Un hombre que dice haber cruzado a Lucifer y el miedo al miedo. Barrios que atraviesan la nada. La mentira de que alguna vez la ciudad se hace campo.
Un hombre que dice haber cruzado a Lucifer y el miedo al miedo. Barrios que atraviesan la nada. La mentira de que alguna vez la ciudad se hace campo.
Pesadillé, que no soñé, fuerte el otro día. Me llamaba San Agustín. Canonizado en vida. Predicaba la palabra de Dios en un departamento tipo casa o "ph" de algún barrio porteño. Una morada con reminiscencias de infancia en Flores, juventud con amigos de Caballito o vicio en Palermo Viejo. Allí, en esa porteñidad perfecta, caminaba por las habitaciones y daba testimonio del Evangelio. Cruzaba el patio una y otra vez y volvía a entrar en los cuartos de personas posmodernas. Las lámparas prendidas, la música de fondo y los ruidos lejanos de la calle me dejaban como un santo equivocado de lugar y época.
Un centurión romano - alto, corpulento y pelado - discutía con su esposa, la pequeña Damaris. Él, Cayo Bruto Severo, se parecía al ítalo-argentino Santiago Cúneo. Por prudencia, o tal vez por miedo, no quise mediar en la querella conyugal. Preferí seguir mi caminata por la casa, Biblia en mano. Daba vueltas en círculo. Salía del patio por una habitación, recorría los cuartitos y volvía al patio a través de otra pieza.
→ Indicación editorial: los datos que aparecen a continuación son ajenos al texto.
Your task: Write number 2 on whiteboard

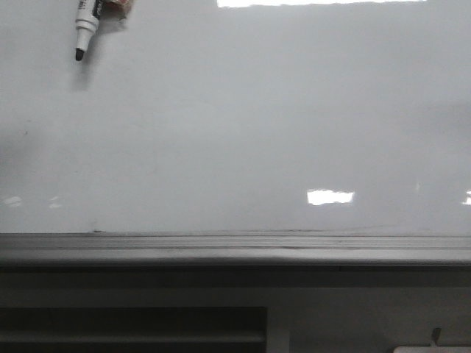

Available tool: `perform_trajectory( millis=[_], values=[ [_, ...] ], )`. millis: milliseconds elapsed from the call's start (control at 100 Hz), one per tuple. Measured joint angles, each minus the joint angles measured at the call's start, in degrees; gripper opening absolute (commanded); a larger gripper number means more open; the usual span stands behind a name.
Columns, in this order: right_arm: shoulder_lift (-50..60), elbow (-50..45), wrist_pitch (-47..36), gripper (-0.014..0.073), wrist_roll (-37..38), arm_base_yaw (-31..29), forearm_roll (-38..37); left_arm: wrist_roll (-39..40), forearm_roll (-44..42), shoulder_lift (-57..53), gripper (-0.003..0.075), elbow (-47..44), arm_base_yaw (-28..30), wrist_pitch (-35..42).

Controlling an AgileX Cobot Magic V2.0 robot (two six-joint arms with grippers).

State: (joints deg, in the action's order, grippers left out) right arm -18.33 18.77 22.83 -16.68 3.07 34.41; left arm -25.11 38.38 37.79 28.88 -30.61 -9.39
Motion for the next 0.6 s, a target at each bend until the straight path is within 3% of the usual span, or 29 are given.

Creo que nadie oía mi predicación. Quedaba entre Dios y yo. Todos se encontraban de fiesta en la terraza, salvo el matrimonio peleador de Cayo Bruto Severo y Damaris.
Iba a entrar de nuevo a la casa, luego de atravesar el patio, pero Damaris se interpuso y me asestó una puñalada en el abdomen. Atrás venía Cayo Bruto Severo, también puñal en mano. Entre los dos me hicieron mártir. Lo de la discusión quizás fue una puesta en escena. Me tenían que matar por ser de otra época y debían matar por ser de otra época.
De victoria en victoria. ¿Qué pueden decir? Inventores de mentiras. No conformes con sus fracasos, empujan al prójimo a la nada. Incapaces de ser otros, siempre los mismos mediocres.